In the Shame Cave / ZOIO
(MJMJ Records; 2011)
By Kaylen Hann | 20 September 2011
Kicked in the pants ad nauseum by happenstance and acts of randomized shittiness (unemployment; getting hit by a U-Haul; getting a bus-load of equipment jacked whilst on the road), Vacation Dad has somehow risen above the gleaming a-hole-y-ness thrust upon his person/band by the universe and produced, for the pure enjoyment of my ears over the summer months, a viciously pert collection of sun-drunk singles which tread a spiderweb-dainty line between techno, Animal Collective terrain, and southwestern “California youth”-ishness. This of course is land frequented by many a Bandcamp band, and Vacation Dad’s solo member Andy Todryk seems to flit about it with a uniquely effervescent, shimmering, pixie-like prowess. Or, should I say “flitted”? Past-tense.
Because less surmountable than a downer like unemployment was the egregiously lamentable loss of all Todryk’s equipment and the meaty lump of cash it’d take to replace enough of it to continue working on what was initially intended as Vacation Dad’s debut LP, Nightmare Makeout. Earmarked as my NBH pick of the summer, it’s a project I was really hoping to see fleshed out. And though the sentiments around the ending of the Vacation Dad moniker (at least temporarily) verge on the Charlie Brown-esque, the brunt of the songs on ZOIO were recorded and performed in large during 2010’s blissful spree of touring with the MJMJ Records and FMLY group of artists—a spree during which every crumb of music-making paraphernalia was stolen, bringing the bliss to a halt and, potentially, Vacation Dad along with it. Fortunately, without tainting the ephemeral and explicit lightness of these albums with any bitter hindsight, Todryk has pulled himself up by the bootstraps just long enough to collect and remaster the existing material. Which happens to be, essentially, all the material he ever produced as Vacation Dad, finishing most and then leaving the occasional live or incomplete track. Available completely free from MJ MJ Records, ZOIO and In the Shame Cave are two albums, roughly forty minutes each, that together serve as a timeline, full canon, and extremely generous final gesture.
While In the Shame Cave is a mish-mosh of dusted-off Myspace material, live tracks, and incomplete sketches of songs, ZOIO is all that exists and will exist of Nightmare Makeout. And it’s…shockingly bright. Wet as Water Curses (2008), ITSC is spry, frenetic, as bonkers-fun as a champagne slip ‘n’ slide—or as this five-dollar bottle of wine I once got for Taco Tuesday called “Chill Out” (without the two-day hangover that ensued). Though I’m pretty certain my wine was comprised of apple juice and battery acid, the tracks Todryk produces have an unimposing verve I’ve never deemed capable without taking more E than I’d ever be comfortable with. Bright blips of sound, tinier than Owen Palette’s fingertips, be-speckle the dance tracks, twinkling like they’re being spritzed from a backyard sprinkler.

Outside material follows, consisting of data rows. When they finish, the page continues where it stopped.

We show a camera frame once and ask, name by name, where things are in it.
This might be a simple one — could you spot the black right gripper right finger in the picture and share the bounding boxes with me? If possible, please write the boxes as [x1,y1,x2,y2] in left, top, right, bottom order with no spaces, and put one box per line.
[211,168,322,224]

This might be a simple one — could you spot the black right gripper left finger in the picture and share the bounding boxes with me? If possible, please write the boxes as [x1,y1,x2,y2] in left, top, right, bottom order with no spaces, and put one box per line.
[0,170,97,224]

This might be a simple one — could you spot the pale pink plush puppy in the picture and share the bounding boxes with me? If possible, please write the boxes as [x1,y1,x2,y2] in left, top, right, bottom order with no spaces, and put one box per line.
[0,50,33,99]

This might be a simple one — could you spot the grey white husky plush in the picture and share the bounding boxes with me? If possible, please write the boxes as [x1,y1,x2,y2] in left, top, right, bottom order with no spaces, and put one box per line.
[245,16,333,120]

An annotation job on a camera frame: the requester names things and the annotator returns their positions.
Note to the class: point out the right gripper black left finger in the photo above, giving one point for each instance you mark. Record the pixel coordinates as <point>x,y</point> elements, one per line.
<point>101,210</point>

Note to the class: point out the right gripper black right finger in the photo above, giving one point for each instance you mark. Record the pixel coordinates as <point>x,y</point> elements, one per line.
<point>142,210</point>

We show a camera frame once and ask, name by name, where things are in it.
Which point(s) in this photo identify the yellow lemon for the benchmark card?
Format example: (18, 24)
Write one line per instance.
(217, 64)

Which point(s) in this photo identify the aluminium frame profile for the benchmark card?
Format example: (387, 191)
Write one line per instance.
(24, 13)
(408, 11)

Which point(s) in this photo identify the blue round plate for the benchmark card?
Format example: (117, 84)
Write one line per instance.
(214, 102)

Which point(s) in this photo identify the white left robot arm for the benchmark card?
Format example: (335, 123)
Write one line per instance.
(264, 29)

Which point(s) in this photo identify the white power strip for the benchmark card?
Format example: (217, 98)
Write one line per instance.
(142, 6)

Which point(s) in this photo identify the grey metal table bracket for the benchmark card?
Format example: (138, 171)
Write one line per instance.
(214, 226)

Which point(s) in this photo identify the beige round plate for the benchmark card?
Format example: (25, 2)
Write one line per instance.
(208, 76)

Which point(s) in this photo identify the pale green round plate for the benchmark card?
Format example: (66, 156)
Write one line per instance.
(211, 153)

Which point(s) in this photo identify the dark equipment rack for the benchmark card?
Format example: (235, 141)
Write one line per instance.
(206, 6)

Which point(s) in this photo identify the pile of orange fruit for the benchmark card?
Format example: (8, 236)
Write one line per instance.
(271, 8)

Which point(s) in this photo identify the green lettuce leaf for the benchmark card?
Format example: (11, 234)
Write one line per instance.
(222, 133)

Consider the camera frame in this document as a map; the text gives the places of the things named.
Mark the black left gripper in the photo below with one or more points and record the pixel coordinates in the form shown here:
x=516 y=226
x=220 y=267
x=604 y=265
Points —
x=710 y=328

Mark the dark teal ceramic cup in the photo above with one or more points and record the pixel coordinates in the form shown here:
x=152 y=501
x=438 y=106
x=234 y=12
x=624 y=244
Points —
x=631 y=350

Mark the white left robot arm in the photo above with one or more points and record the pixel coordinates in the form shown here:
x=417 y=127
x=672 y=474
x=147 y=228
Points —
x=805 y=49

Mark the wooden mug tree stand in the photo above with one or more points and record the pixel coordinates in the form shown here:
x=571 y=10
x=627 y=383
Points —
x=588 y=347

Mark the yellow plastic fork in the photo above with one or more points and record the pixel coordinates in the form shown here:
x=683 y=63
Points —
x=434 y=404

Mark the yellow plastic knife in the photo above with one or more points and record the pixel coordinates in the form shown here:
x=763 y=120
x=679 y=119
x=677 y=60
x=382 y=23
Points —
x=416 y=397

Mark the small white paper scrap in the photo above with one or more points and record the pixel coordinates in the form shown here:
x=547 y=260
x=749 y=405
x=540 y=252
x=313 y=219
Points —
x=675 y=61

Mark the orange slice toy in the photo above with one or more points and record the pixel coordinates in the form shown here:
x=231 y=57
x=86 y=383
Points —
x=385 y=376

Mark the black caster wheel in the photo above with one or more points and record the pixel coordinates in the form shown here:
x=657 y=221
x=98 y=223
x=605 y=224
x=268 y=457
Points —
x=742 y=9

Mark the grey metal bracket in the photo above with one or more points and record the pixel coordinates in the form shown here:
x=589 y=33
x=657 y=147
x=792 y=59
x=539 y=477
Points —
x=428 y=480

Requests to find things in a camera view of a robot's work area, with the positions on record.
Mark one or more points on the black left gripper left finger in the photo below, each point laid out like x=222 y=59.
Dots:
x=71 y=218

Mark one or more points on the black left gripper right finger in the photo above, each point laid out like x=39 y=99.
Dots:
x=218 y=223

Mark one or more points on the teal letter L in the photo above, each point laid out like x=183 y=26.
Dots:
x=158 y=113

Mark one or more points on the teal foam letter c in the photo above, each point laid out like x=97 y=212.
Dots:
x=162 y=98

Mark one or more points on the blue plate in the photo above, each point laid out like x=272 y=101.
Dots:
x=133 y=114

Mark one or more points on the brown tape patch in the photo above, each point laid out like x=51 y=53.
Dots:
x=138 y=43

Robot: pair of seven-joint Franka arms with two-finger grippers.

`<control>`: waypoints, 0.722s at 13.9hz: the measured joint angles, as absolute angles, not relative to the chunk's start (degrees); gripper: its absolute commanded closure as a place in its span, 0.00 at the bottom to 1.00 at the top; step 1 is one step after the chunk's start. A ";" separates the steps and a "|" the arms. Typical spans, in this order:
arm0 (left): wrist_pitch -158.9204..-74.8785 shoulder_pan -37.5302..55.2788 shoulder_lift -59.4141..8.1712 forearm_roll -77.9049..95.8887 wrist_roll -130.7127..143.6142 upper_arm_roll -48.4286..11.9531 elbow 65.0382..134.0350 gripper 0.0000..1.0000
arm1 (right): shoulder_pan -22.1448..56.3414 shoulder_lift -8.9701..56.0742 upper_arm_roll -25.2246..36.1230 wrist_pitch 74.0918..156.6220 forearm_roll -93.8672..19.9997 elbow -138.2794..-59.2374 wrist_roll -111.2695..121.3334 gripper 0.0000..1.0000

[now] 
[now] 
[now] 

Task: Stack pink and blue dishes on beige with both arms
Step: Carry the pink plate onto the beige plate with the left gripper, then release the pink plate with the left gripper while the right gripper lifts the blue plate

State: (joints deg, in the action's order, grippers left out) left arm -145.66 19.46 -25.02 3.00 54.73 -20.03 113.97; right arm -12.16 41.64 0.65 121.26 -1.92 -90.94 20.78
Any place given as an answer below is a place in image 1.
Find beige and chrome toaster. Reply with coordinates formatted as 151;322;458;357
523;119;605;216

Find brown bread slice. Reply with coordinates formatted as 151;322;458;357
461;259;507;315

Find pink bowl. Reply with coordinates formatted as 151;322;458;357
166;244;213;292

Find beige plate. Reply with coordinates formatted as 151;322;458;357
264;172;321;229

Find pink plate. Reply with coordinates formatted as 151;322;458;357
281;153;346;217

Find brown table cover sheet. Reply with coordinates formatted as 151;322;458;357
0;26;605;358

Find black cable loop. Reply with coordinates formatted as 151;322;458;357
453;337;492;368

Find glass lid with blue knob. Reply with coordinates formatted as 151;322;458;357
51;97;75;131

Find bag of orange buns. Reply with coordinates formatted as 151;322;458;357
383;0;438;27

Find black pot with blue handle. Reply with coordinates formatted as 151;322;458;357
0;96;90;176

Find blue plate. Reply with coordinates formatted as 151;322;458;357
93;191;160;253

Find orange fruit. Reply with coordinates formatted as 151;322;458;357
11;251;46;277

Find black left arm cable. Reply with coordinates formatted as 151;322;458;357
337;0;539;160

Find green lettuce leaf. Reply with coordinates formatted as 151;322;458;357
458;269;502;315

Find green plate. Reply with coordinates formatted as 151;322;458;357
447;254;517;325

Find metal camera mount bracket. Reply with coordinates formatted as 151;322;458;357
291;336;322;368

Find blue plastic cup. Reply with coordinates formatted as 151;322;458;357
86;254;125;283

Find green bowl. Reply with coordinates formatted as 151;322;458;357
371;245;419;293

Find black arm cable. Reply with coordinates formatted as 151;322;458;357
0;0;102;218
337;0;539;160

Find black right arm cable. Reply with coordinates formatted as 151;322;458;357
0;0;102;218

Spritely but disturbingly so, “Kill it With Fire” blast-beats and bass-drops its way into an atmospheric intro to previous Bandcamp favorite, ”Hemp Scented Body Lotion.” Flowing with the thoughtfulness of a live set, the second track seamlessly steps up in intent and playfulness, incorporating some snags of vocal sketches thrown out into sobbing bass beats and puddly loops. Even the distortion sounds more like waterspray than fog and lint-clogged screens. “Dan and I Drank Dayquil” is especially akin to some heartwarming and melodic Tinkerbell dance party; un-cloying, the waterfalls of artificial synth sounds compose Todryk’s main voice, while his own vocals sound like a pitch of echo or shadow—smudges of graphite on the gleaming surface of glass. For material to be worked into as dark a notion as nightmares, it’s an album that feels comprised of something ultimately translucent, something warm and clear for other elements to shine through. Dedicated to everyone who’s danced drunkenly with Todryk in alleys and venues, it’s an especially, surprisingly propulsive set of tracks that churn into one another with far less issue or inconsistency than I’d think given the rough sentiment behind the release.

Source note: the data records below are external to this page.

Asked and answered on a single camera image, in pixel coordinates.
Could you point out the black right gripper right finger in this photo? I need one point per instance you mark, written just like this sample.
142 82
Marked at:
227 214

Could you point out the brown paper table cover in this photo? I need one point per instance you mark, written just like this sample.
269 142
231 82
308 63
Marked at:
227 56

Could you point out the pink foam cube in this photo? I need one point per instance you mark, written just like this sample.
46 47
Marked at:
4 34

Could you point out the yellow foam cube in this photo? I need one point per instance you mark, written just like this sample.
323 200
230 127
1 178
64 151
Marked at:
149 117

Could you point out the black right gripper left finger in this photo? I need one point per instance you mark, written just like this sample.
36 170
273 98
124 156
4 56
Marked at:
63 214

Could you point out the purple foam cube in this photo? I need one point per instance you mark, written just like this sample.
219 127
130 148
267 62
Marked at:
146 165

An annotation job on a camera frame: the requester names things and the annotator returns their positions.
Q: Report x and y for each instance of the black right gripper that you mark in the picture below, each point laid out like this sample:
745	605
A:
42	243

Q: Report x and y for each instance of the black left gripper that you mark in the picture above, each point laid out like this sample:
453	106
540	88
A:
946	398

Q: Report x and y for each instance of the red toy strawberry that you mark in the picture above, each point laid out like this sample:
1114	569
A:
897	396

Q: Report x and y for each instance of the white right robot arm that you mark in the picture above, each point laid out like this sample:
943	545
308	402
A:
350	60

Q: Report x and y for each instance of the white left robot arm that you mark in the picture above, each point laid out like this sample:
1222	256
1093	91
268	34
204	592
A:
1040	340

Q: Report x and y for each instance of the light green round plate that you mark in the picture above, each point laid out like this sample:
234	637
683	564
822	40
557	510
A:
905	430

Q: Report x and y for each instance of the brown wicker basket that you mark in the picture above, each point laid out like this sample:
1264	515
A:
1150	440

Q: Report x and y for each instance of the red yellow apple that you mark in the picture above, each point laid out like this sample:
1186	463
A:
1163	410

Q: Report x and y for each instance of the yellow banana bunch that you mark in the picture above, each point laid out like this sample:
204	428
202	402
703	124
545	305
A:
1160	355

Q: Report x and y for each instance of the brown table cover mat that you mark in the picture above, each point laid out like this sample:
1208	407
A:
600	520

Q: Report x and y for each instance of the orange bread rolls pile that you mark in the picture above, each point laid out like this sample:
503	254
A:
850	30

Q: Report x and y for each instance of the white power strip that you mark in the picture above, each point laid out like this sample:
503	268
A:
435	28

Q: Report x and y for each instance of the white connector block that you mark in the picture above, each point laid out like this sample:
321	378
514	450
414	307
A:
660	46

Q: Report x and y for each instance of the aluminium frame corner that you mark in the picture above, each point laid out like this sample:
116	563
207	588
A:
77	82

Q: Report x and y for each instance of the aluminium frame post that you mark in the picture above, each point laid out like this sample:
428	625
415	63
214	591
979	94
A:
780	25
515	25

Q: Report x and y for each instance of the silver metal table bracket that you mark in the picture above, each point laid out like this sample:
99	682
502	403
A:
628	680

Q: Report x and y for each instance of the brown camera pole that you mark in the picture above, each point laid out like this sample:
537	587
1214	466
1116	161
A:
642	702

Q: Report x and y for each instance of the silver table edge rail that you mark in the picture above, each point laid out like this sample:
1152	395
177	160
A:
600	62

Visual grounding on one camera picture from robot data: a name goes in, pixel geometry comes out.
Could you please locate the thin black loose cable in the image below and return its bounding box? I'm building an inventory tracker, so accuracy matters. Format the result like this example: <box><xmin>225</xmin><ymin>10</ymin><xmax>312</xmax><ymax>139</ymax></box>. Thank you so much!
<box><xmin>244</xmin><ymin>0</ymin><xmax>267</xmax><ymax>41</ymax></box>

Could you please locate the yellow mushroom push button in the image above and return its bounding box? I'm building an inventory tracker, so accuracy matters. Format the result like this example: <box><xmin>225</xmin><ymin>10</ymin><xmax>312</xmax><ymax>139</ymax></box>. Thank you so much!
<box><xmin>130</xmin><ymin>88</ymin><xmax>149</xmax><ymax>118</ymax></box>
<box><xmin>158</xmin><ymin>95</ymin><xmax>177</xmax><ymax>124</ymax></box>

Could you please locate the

From the ass-crack album art, to titles like “The One Everyone Does the Limbo To,” to the all-encompassing dance-friendly delirium, Vacation Dad has embodied a levity and humor that is difficult to hold in synchronicity with the hardships and basic, ultra-sucky turn of events leading up to the band’s demise. “This is the last material I’ll release under Vacation Dad for a long time” is a statement that weighs heavy on the soul, given how much excitement Todryk’s EP Miss You generated just a month or so prior. Working on the label and doing production behind similarly favored new music find, Yohuna, are certain silver linings. But, for what it’s worth, as he hangs up his hat, Vacation Dad’s departure from the scene has not gone unlamented. And these are two really fantastic albums to play him off.